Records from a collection
▶
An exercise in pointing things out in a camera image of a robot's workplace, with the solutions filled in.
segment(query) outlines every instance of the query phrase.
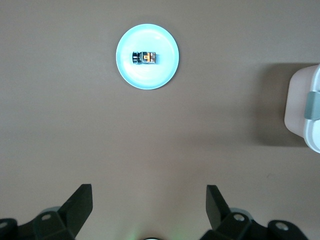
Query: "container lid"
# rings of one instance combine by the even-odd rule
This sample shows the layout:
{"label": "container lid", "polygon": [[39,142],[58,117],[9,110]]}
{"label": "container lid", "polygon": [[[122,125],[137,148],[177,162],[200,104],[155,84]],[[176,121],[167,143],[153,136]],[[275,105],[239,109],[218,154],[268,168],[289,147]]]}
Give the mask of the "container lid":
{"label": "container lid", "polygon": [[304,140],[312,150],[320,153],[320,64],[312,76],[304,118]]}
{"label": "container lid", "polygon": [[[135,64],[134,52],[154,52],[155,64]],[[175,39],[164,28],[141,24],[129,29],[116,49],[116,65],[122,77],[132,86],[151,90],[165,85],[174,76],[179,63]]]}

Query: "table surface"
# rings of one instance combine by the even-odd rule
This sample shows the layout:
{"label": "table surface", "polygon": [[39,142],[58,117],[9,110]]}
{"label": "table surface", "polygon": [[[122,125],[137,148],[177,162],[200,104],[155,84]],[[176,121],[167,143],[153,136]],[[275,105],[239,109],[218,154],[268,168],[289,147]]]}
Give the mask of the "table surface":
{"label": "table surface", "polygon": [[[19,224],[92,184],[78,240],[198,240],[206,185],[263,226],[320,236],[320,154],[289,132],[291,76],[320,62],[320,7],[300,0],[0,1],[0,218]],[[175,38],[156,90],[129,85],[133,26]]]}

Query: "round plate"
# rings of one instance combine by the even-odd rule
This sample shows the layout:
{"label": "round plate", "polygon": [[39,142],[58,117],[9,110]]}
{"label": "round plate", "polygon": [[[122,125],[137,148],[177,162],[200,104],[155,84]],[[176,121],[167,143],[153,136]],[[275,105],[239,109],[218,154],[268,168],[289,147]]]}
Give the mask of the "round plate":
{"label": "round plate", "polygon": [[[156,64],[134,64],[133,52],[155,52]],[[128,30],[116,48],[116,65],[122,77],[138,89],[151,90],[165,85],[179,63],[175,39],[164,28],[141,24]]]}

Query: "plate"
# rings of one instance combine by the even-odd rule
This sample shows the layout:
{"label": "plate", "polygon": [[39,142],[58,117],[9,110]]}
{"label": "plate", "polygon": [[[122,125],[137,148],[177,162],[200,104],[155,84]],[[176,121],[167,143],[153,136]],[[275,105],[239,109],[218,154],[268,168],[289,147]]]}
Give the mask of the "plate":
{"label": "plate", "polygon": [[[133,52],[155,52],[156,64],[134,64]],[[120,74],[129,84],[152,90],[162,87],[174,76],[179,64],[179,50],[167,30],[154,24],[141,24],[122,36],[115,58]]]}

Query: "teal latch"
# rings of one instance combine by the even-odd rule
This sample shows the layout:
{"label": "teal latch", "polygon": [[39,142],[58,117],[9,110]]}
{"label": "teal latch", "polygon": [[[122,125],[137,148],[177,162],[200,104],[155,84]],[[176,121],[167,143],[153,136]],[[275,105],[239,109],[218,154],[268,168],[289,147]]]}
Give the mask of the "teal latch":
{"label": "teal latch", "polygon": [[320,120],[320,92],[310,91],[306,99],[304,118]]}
◀
▶
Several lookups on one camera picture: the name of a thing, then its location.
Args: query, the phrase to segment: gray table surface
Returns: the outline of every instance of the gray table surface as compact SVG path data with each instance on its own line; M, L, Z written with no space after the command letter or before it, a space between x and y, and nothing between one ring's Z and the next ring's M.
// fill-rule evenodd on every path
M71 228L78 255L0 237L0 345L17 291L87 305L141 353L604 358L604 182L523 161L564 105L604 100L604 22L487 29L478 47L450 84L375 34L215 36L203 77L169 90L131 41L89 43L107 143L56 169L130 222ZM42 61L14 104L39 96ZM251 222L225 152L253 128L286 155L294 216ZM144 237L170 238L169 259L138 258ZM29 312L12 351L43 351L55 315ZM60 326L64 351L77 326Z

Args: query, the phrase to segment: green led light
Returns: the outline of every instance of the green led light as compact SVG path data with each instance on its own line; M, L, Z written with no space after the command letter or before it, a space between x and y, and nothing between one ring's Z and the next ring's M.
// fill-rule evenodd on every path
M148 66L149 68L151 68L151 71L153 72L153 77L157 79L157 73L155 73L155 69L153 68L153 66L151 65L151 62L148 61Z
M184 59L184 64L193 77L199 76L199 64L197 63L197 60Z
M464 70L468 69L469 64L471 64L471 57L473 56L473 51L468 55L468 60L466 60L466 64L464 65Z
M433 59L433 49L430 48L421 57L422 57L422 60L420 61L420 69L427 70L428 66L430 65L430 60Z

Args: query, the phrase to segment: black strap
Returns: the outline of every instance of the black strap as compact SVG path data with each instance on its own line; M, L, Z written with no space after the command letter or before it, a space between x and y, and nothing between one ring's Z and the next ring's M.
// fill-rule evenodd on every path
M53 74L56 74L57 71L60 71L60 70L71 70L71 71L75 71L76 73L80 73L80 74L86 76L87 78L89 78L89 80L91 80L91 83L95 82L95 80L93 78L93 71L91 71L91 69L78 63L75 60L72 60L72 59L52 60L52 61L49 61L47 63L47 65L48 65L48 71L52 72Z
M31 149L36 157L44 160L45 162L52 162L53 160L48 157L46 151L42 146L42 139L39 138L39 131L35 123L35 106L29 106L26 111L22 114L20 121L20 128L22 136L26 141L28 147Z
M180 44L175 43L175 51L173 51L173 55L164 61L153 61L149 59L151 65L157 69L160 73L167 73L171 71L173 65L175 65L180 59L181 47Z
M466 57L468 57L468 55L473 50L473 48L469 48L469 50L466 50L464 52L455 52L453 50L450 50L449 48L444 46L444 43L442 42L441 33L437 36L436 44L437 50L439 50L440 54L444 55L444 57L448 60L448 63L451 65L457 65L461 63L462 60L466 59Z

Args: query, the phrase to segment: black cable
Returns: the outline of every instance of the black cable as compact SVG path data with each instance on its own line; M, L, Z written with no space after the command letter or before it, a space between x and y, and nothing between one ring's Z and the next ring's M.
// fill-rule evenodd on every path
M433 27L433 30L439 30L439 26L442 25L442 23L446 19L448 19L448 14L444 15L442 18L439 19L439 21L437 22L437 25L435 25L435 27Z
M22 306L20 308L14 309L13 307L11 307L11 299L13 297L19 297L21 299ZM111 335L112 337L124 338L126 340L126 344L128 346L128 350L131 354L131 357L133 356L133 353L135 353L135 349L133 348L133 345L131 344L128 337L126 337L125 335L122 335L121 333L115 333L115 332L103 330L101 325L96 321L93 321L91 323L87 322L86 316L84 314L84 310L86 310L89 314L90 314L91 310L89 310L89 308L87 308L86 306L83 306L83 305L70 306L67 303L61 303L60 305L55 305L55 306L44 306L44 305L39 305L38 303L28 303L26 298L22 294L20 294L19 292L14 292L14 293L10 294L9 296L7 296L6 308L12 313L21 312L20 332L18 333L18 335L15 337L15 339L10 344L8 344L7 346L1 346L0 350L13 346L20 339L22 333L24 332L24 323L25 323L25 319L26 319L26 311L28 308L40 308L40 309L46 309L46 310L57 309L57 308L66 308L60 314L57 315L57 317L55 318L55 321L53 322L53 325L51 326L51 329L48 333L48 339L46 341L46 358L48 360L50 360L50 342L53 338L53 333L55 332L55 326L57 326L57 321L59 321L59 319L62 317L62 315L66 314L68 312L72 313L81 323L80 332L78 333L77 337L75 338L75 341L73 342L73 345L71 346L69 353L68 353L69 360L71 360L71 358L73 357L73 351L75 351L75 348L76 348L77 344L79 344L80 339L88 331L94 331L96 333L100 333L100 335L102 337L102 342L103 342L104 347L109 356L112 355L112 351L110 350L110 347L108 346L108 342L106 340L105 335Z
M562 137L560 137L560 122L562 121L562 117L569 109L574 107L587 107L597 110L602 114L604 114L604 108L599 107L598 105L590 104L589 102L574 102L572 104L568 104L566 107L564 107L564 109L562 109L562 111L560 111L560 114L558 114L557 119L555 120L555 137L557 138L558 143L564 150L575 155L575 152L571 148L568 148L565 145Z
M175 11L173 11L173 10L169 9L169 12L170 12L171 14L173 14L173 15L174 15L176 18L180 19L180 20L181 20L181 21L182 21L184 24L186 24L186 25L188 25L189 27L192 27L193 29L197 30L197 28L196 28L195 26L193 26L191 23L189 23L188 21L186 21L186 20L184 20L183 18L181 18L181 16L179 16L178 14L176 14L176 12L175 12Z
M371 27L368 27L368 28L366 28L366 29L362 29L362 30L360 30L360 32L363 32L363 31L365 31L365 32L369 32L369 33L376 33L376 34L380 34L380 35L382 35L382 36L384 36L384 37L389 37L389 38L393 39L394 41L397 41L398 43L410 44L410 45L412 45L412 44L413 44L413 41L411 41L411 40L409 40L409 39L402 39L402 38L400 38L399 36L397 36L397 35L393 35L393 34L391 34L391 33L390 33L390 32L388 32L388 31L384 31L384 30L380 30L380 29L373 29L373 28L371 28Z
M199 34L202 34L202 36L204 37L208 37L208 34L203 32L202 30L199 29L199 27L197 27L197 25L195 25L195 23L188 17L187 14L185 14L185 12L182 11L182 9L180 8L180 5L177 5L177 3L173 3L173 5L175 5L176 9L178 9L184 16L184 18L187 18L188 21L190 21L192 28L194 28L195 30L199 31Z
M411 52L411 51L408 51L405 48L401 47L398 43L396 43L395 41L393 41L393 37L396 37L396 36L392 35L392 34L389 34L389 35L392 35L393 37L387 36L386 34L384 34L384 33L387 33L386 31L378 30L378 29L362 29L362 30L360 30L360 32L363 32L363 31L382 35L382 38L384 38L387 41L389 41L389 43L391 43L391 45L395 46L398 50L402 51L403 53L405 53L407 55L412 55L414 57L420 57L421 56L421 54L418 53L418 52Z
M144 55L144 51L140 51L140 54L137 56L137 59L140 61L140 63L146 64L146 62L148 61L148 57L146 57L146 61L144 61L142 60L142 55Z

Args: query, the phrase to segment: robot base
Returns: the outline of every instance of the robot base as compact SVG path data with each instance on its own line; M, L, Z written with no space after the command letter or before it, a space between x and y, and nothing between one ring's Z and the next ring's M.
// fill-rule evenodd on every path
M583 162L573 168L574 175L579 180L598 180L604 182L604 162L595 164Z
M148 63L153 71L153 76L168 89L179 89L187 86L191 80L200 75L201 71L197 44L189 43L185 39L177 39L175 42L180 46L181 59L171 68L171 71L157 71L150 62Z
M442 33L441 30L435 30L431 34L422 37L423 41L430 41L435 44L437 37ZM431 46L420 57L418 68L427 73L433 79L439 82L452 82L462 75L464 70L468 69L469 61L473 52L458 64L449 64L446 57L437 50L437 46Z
◀
*Task prompt*
Your answer should consist of the lines above that hold the word "green".

*Your solution*
Args: query, the phrase to segment: green led light
Returns: the outline of every instance of the green led light as compact SVG path data with each instance on its own line; M, L, Z written with no space after the command letter or before it, a space between x and y, and nothing between one ring's Z and the next ring's M.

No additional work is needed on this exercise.